* Problem to solve
Repeat each line of the listing exactly as written.
Start of Block
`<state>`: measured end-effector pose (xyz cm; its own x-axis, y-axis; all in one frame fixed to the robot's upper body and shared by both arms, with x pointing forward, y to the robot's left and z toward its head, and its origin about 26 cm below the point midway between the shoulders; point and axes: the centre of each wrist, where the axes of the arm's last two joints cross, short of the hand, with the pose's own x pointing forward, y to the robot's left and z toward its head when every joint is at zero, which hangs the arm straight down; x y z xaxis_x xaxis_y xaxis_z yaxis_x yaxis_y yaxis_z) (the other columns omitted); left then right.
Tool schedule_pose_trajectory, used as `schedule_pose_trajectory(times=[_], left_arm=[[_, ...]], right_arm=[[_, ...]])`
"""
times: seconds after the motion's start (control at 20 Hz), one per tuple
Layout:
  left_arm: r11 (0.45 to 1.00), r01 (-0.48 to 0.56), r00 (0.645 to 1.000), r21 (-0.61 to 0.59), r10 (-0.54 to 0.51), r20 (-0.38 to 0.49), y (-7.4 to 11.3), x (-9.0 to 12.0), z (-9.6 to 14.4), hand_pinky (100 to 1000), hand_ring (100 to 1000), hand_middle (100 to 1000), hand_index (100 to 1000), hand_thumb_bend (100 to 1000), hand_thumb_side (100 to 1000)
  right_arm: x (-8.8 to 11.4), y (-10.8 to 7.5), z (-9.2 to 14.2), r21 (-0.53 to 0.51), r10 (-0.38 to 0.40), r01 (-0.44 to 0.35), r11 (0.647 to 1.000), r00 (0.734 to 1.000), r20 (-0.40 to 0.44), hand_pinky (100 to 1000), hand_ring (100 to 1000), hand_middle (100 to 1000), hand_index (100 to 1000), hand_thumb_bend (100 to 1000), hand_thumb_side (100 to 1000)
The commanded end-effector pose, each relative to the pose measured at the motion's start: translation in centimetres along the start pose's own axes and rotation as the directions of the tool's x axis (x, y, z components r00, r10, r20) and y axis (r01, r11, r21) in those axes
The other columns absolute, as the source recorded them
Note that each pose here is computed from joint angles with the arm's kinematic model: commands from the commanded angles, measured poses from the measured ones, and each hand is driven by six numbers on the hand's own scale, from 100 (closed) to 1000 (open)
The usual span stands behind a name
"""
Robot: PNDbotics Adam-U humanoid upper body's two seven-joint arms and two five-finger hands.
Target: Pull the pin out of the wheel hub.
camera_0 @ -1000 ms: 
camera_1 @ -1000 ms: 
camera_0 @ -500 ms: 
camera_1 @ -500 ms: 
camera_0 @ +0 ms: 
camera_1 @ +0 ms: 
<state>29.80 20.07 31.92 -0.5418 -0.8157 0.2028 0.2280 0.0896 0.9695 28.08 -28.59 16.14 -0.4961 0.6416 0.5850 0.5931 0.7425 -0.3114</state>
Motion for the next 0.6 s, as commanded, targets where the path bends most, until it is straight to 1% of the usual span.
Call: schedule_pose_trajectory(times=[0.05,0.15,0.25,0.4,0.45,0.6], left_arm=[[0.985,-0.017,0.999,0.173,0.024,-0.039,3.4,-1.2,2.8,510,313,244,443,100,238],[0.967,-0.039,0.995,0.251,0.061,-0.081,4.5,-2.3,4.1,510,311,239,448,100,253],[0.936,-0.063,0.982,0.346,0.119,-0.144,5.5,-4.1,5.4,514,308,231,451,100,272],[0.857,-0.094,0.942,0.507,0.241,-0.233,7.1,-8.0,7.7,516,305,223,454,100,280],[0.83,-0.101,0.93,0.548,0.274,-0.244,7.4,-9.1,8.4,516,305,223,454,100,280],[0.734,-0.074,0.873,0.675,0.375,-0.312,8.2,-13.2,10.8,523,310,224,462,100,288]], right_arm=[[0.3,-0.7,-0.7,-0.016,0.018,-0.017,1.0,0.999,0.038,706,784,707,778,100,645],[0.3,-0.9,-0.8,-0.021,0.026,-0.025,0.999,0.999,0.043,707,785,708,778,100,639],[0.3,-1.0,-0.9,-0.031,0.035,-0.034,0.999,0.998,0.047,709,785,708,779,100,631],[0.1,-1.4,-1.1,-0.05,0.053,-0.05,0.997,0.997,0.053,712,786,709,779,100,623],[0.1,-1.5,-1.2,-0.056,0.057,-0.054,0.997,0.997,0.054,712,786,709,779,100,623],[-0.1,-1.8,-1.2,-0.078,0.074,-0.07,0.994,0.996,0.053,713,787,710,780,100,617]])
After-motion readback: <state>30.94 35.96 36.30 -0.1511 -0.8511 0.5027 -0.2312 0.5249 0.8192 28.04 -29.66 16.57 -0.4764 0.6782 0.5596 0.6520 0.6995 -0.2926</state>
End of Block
* Exercise solution
`<state>`: measured end-effector pose (xyz cm; its own x-axis, y-axis; all in one frame fixed to the robot's upper body and shared by both arms, with x pointing forward, y to the robot's left and z toward its head, and its origin about 26 cm below the point midway between the shoulders; point and axes: the centre of each wrist, where the axes of the arm's last two joints cross, short of the hand, with the pose's own x pointing forward, y to the robot's left and z toward its head when every joint is at zero, which hangs the arm straight down; x y z xaxis_x xaxis_y xaxis_z yaxis_x yaxis_y yaxis_z) (the other columns omitted); left then right.
Tool schedule_pose_trajectory, used as `schedule_pose_trajectory(times=[_], left_arm=[[_, ...]], right_arm=[[_, ...]])`
"""
times: seconds after the motion's start (control at 20 Hz), one per tuple
Layout:
  left_arm: r11 (0.45 to 1.00), r01 (-0.48 to 0.56), r00 (0.645 to 1.000), r21 (-0.61 to 0.59), r10 (-0.54 to 0.51), r20 (-0.38 to 0.49), y (-7.4 to 11.3), x (-9.0 to 12.0), z (-9.6 to 14.4), hand_pinky (100 to 1000), hand_ring (100 to 1000), hand_middle (100 to 1000), hand_index (100 to 1000), hand_thumb_bend (100 to 1000), hand_thumb_side (100 to 1000)
  right_arm: x (-8.8 to 11.4), y (-10.8 to 7.5), z (-9.2 to 14.2), r21 (-0.53 to 0.51), r10 (-0.38 to 0.40), r01 (-0.44 to 0.35), r11 (0.647 to 1.000), r00 (0.734 to 1.000), r20 (-0.40 to 0.44), hand_pinky (100 to 1000), hand_ring (100 to 1000), hand_middle (100 to 1000), hand_index (100 to 1000), hand_thumb_bend (100 to 1000), hand_thumb_side (100 to 1000)
The commanded end-effector pose, each relative to the pose measured at the motion's start: translation in centimetres along the start pose's own axes and rotation as the directions of the tool's x axis (x, y, z components r00, r10, r20) and y axis (r01, r11, r21) in those axes
The other columns absolute, as the source recorded them
Note that each pose here is computed from joint angles with the arm's kinematic model: commands from the commanded angles, measured poses from the measured ones, and each hand is driven by six numbers on the hand's own scale, from 100 (closed) to 1000 (open)
The usual span stands behind a name
"""
Robot: PNDbotics Adam-U humanoid upper body's two seven-joint arms and two five-finger hands.
Target: Pull the pin out of the wheel hub.
camera_0 @ -1000 ms: 
camera_1 @ -1000 ms: 
camera_0 @ -500 ms: 
camera_1 @ -500 ms: 
camera_0 @ +0 ms: 
camera_1 @ +0 ms: 
<state>29.80 20.07 31.92 -0.5418 -0.8157 0.2028 0.2280 0.0896 0.9695 28.08 -28.59 16.14 -0.4961 0.6416 0.5850 0.5931 0.7425 -0.3114</state>
Motion for the next 0.6 s, as commanded, targets where the path bends most, until it is straight to 1% of the usual span.
Call: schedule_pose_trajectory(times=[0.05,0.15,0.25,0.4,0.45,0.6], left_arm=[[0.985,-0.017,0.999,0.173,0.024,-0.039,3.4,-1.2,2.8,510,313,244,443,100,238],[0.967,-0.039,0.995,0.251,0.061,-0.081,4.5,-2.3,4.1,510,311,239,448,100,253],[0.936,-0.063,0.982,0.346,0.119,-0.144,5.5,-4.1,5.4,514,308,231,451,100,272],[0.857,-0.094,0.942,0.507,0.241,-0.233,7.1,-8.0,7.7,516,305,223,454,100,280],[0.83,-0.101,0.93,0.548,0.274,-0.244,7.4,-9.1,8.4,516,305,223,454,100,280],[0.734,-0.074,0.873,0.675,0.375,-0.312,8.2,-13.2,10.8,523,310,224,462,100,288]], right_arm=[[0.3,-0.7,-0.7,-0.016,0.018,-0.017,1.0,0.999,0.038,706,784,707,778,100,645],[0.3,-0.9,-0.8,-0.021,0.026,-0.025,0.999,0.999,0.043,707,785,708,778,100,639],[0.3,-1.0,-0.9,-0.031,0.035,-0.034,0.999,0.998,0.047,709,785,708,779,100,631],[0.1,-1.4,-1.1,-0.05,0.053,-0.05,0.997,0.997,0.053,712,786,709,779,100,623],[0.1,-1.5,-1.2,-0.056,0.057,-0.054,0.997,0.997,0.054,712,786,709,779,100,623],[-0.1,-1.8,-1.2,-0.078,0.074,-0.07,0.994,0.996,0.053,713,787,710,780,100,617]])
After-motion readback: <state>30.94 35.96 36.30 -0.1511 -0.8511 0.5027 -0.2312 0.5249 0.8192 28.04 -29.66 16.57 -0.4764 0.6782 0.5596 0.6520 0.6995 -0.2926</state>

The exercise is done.